Privy Council finds VAT not payable where supplier waived right to payment

In Shophold (Mauritius) Ltd v The Assessment Revenue Committee [2016] UKPC 12 the Privy Council allowed the taxpayer’s appeal against the finding of the Supreme Court of Mauritius that the taxpayer was obliged to pay VAT where it waived the enforcement of a contractual right to be paid for services that it provided and neither issued an invoice nor received payment for those services. The decision looks at the meaning of “consideration” in the context of VAT.

The taxpayer had entered into a management services agreement with a related entity in March 2003. In May 2003 the taxpayer resolved to waive its right to be paid the management fee until such time that the entity was in a sufficient profit making position. The management services agreement was not amended to reflect the waiver and the taxpayer continued to provide management services to the entity, albeit at a reduced level. In December 2007 the taxpayer resolved  that the management fee be reinstated. During the period in which the waiver was in effect, the taxpayer did not issue any invoice in respect of its management services or receive any payment for those services.

The Revenue contended that the taxpayer had made taxable supplies by providing the services, whether or not it had submitted invoices or had been paid for the services.

The Supreme Court agreed with the Revenue. In substance, the Supreme Court held that because the taxpayer had only waived its entitlement to receive the Management Fee and had not agreed a variation of the Agreement, the contractual obligation to pay the Management Fee remained. That contractual obligation was the consideration given for the management services, and as a result the services were taxable supplies subject to VAT. Accordingly, the taxpayer ought to have received payment for the service at the end of each month during the relevant period and was liable to VAT as if it had.

The appeal

The Revenue contended that the fundamental error in the taxpayer’s case was that the assumption that because there had been no payment, no consideration passed from the related entity to the taxpayer. The Revenue contended that the continuing contractual obligation to pay the management fee, even if not enforced by the taxpayer, provided the necessary “consideration” to found a taxable supply.

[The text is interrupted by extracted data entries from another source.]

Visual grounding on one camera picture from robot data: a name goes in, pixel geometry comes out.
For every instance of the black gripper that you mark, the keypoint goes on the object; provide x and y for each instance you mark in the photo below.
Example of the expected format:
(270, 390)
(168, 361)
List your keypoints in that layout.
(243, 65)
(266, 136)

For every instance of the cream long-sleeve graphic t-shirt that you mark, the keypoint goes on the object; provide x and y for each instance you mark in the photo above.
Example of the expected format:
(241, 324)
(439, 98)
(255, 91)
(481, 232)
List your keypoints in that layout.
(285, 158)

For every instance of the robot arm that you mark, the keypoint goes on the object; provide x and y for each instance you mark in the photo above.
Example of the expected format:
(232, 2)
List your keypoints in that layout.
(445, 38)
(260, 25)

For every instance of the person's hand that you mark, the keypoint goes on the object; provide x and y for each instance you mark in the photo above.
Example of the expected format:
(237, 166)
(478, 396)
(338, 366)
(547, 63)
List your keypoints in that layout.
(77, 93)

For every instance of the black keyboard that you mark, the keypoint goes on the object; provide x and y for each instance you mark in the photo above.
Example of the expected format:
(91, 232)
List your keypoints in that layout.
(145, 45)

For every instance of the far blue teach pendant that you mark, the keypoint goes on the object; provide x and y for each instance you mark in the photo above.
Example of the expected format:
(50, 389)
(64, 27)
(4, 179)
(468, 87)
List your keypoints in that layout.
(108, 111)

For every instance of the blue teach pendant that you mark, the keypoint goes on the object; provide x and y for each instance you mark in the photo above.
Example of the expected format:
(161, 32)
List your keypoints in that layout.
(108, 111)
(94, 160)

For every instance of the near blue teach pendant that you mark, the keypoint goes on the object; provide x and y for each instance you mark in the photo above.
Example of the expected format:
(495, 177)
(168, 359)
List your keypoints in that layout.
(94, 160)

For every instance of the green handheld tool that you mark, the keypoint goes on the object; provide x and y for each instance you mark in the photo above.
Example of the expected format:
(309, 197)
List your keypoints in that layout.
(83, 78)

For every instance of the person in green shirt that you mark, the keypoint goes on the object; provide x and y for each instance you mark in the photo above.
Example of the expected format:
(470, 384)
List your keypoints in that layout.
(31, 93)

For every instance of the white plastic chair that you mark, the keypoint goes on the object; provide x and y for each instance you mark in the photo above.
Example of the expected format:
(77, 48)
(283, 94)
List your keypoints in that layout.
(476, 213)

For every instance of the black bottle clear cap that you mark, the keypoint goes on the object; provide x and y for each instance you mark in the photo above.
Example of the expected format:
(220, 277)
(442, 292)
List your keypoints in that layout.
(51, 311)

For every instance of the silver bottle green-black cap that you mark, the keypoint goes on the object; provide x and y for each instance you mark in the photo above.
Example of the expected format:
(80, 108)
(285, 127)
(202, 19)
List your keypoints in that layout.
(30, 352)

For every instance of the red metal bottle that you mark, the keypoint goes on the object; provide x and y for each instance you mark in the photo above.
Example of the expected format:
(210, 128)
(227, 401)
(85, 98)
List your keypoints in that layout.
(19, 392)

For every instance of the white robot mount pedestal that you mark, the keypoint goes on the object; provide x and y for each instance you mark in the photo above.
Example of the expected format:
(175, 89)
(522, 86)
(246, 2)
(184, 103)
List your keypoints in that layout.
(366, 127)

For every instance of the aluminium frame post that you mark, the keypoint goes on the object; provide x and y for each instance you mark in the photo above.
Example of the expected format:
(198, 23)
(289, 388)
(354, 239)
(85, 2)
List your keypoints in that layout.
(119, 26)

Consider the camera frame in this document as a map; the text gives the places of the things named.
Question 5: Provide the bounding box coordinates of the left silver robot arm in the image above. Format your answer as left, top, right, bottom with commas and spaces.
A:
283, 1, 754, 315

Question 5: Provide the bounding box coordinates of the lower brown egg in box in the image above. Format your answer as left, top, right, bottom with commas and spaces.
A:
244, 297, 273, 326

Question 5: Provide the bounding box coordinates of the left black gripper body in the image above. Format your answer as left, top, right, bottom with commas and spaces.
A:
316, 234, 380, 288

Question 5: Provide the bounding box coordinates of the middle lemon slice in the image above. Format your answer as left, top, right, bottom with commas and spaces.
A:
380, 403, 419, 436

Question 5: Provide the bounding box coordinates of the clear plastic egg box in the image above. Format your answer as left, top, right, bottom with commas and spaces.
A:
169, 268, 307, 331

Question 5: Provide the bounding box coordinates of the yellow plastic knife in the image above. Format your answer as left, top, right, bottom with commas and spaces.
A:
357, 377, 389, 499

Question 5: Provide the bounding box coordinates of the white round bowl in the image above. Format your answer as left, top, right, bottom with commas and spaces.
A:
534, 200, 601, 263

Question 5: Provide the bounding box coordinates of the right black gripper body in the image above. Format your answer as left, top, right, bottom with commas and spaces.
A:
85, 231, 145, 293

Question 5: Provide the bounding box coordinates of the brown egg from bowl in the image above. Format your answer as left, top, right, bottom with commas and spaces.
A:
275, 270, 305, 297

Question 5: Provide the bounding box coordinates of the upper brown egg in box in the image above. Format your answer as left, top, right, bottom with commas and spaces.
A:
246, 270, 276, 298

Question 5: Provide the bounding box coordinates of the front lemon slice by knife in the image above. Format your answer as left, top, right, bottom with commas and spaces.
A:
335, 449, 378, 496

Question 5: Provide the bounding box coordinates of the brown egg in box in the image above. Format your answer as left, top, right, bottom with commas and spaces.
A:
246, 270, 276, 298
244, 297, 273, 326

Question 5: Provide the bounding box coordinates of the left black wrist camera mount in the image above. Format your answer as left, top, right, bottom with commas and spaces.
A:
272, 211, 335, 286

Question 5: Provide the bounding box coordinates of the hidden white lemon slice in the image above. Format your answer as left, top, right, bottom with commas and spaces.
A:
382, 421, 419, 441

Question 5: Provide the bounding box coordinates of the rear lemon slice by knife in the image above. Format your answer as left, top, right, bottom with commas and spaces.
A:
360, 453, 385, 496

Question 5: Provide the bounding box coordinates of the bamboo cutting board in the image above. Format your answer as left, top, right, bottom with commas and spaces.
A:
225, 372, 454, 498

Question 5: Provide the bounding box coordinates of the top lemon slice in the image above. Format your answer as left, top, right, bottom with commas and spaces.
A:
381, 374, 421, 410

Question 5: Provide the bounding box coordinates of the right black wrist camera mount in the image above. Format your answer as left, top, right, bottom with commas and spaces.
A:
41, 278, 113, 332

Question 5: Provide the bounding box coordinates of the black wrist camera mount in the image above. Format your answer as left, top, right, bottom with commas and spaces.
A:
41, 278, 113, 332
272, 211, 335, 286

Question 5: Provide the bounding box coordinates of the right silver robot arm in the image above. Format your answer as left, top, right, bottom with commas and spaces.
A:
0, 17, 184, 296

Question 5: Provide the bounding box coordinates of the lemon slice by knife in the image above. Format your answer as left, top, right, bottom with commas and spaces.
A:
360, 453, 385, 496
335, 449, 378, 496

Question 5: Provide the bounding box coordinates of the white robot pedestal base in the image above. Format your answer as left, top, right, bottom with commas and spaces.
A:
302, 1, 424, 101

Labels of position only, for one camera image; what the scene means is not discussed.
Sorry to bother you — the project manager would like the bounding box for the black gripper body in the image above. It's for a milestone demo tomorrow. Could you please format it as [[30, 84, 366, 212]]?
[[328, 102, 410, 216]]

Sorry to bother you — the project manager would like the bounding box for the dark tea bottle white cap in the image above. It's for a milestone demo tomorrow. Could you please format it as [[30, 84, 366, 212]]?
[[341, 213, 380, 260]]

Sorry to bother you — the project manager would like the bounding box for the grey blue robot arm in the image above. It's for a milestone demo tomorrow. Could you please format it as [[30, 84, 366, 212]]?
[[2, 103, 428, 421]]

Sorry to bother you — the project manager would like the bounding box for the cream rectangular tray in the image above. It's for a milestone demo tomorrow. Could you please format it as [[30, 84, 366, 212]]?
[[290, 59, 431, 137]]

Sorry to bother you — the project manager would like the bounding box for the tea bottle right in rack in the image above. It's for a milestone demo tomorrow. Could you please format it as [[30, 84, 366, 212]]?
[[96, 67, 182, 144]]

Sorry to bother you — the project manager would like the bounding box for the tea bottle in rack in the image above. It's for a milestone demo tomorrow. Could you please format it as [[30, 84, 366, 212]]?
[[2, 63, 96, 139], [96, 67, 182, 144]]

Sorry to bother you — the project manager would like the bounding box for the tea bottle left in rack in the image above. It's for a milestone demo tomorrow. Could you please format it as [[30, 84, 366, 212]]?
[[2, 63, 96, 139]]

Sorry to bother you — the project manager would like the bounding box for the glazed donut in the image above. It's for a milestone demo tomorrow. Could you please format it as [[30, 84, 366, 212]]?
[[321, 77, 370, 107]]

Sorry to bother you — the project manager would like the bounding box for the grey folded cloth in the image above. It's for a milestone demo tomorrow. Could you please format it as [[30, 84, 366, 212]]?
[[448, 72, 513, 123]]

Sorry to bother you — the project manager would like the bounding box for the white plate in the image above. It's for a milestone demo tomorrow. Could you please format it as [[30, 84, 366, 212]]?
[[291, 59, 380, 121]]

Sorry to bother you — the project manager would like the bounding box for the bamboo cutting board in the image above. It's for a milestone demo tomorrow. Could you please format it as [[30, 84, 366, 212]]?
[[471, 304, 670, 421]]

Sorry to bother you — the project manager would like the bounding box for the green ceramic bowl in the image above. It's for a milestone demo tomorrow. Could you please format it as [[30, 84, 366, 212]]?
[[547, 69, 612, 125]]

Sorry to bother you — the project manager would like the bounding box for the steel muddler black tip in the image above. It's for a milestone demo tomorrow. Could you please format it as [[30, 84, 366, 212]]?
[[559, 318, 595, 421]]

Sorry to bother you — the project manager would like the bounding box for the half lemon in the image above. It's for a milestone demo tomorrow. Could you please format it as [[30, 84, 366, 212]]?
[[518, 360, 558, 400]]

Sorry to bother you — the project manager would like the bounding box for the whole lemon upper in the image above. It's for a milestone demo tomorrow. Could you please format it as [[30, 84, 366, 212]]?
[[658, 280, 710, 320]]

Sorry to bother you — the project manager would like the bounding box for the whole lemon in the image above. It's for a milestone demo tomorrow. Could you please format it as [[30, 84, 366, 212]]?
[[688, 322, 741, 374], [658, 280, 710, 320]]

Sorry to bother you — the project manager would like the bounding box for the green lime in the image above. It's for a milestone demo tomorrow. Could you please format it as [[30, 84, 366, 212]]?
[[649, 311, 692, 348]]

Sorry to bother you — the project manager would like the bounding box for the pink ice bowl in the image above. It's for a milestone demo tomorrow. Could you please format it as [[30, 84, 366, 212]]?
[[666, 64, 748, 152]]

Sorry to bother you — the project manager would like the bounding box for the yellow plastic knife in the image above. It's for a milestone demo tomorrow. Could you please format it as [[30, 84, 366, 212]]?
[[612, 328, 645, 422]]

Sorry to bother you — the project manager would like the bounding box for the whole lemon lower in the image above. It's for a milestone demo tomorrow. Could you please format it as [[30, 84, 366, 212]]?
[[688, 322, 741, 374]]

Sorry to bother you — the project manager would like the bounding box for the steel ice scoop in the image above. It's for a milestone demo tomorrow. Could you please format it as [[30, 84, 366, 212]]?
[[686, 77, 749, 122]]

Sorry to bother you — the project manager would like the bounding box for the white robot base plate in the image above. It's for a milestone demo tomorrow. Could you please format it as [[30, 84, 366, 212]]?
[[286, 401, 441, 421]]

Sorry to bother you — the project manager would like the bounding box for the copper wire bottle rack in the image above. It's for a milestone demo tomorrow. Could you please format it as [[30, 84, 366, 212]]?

The Privy Council did not agree, observing that the concept of “consideration” in the VAT legislation is quite different from the contractual concept of consideration. In the law of VAT, “consideration” refers to “reciprocal performance”, referring to the following statement of the Court of Justice in Tolsma v Inspector der Omzetbelasting Leewarden [1994] STC 509 (para 14):

…a supply of services is effected ‘for consideration’ …, and hence is taxable only if there is a legal relationship between the provider of the service and the recipient pursuant to which there is reciprocal performance, the remuneration received by the provider of the service constituting the value actually given in return for the service supplied to the recipient.

The Privy Council considered that when the Court of Justice was looking at the matter from the perspective of the supplier. This requires that under the legal arrangement the supplier receives or is to receive remuneration for the service that it has performed, either from the recipient of the service or a third party. That is not the same as the meaning of “consideration” in contract law.

Comment

The approach of the Privy Council is similar to the position in Australia. In Commissioner of Taxation v Qantas Airways Ltd [2012] HCA 41 the majority of the High Court (at [14]) stated that the phrase “the supply for consideration” in the definition of “taxable supply” in s 9-5(a) does not adopt contractual principles, but requires a connection or relationship between supply and consideration. In my view, that connection will likely involve some form of “reciprocal performance”.

It is also interesting to consider this set of facts in light of the decision of the High Court in Commissioner of Taxation v MBI Properties Pty Ltd [2014] HCA 49. In that case the Court found that an executory contract will generally give rise to at least two supplies, a supply on entry into the contract and a further supply on performance of the contract. In this context, the management services agreement would involve a supply by the taxpayer on its execution and further supplies of the provision of management services. These further supplies would be made “for” the management fee. Accordingly, during the period that the taxpayer had waived the right to recover payment it could be said that the supply of management services were not “supplies for consideration”.